As you know, Bill Donohue has been busy this week.

Generally, though, he's not too busy to have a rapid response to Catholic politicians who take political stances contrary to the teachings of the Church.

So it seems odd that he hasn't had anything to say about this
Former New York City Mayor Rudy Giuliani told CNN Wednesday he supports public funding for some abortions, a position he advocated as mayor and one that will likely put the GOP presidential candidate at odds with social conservatives in his party.

"Ultimately, it's a constitutional right, and therefore if it's a constitutional right, ultimately, even if you do it on a state by state basis, you have to make sure people are protected," Giuliani said in an interview with CNN's Dana Bash in Florida's capital city.

A video clip of the then-mayoral candidate issuing a similar declaration in 1989 in a speech to the "Women's Coalition" appeared recently on the Internet.

"There must be public funding for abortions for poor women," Giuliani says in the speech that is posted on the video sharing site YouTube. "We cannot deny any woman the right to make her own decisions about abortion."

When asked directly Wednesday if he still supported the use of public funding for abortions, Giuliani said "Yes."

"If it would deprive someone of a constitutional right," he explained, "If that's the status of the law, yes."

But the presidential candidate reiterated his personal opposition to the practice.

"I'm in the same position now that I was 12 years ago when I ran for mayor -- which is, personally opposed to abortion, don't like it, hate it, would advise that woman to have an adoption rather than abortion, hope to find the money for it," he said. "But it is your choice, an individual right. You get to make that choice, and I don't think society should be putting you in jail."

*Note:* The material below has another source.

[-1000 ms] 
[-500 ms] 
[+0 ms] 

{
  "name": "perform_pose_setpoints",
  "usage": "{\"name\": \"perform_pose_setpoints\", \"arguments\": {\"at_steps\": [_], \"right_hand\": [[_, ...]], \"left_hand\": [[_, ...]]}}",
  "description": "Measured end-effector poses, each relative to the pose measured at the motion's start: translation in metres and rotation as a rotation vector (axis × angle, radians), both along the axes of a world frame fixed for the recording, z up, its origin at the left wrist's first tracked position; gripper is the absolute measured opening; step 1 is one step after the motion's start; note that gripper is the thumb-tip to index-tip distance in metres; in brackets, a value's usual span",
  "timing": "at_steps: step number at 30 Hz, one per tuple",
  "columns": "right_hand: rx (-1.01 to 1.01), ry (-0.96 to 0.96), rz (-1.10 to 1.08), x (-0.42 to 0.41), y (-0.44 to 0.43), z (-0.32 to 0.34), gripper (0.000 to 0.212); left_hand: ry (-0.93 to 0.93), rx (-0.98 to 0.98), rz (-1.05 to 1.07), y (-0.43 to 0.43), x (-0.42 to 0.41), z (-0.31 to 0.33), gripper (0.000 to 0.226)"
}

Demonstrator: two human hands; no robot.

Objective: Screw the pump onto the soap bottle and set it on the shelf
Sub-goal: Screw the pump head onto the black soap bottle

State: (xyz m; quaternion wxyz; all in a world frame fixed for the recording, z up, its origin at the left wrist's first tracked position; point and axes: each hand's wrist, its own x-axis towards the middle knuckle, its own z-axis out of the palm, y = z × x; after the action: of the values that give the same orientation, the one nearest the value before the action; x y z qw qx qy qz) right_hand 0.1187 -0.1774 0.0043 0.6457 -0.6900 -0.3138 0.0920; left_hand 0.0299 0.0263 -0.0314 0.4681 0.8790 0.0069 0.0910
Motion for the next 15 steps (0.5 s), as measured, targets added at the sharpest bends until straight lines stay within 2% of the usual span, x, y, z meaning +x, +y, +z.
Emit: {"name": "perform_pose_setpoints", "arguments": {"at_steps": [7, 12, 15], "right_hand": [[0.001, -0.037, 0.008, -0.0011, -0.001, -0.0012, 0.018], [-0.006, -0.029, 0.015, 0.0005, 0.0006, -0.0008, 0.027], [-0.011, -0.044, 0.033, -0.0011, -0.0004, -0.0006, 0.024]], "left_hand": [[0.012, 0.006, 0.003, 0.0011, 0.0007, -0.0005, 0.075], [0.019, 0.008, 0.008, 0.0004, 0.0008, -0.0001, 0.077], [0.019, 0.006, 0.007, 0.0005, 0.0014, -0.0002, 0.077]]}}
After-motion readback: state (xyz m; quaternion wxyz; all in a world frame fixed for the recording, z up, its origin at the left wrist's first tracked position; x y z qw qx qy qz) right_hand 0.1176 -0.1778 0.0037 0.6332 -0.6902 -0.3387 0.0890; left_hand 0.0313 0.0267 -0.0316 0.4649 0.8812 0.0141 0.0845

or in other words, the same position Senator Kerry holds. This is what Mr. Donohue had to say about that
Last September, the U.S. bishops released a statement, 'Faithful Citizenship: A Catholic Call to Political Responsibility.' In it, they said that abortion 'is never morally acceptable.' On November 21, 2002, Pope John Paul II approved a doctrinal note on 'The Participation of Catholics in Political Life' that was written by the Congregation of the Doctrine of the Faith. It said that 'lawmaking bodies have a grave and clear obligation to oppose any law that attacks human life' (emphasis in the original). Regarding conscience, it stressed that 'it must be noted that a well-formed Christian conscience does not permit one to vote for a political program or individual law which contradicts the fundamental contents of faith and morals.'

It's not as if Donohue hasn't had time to work on this. It seems as if seventeen years ought to have been enough to crystallize his thinking about it.

Nope. It appears as if the only thing Mr. Giuliani's done that's offended Mr. Dononue enough to write about it is appear in a Saturday Night Live sketch where catholic schoolgirls talk about necking. Odd, that, when Mr. Giuliani as mayor instituted government-paid partnership benefits for gay couples, and Mr. Donohue feels pretty strongly about that.

Not all Catholic organizations are as reticent as Mr. Donohue
"A Republican Party led by Rudy Giuliani would be a party of contempt for the pro-life position," the editors of the National Catholic Register said recently about the Roman Catholic candidate. "The bottom line: Republicans have made inroads into the Catholic vote for years because of the pro-life issue. If they put a pro-abortion politician up for president, the gains they've built for decades will vanish overnight."

Now, in fairness, Mr. Donohue doesn't have the option of threatening Mr. Giuliani with the loss of communion for his views, because Mr. Giuliani is barred from receiving communion by his remarriage, something Mr. Donohue generally finds disturbing.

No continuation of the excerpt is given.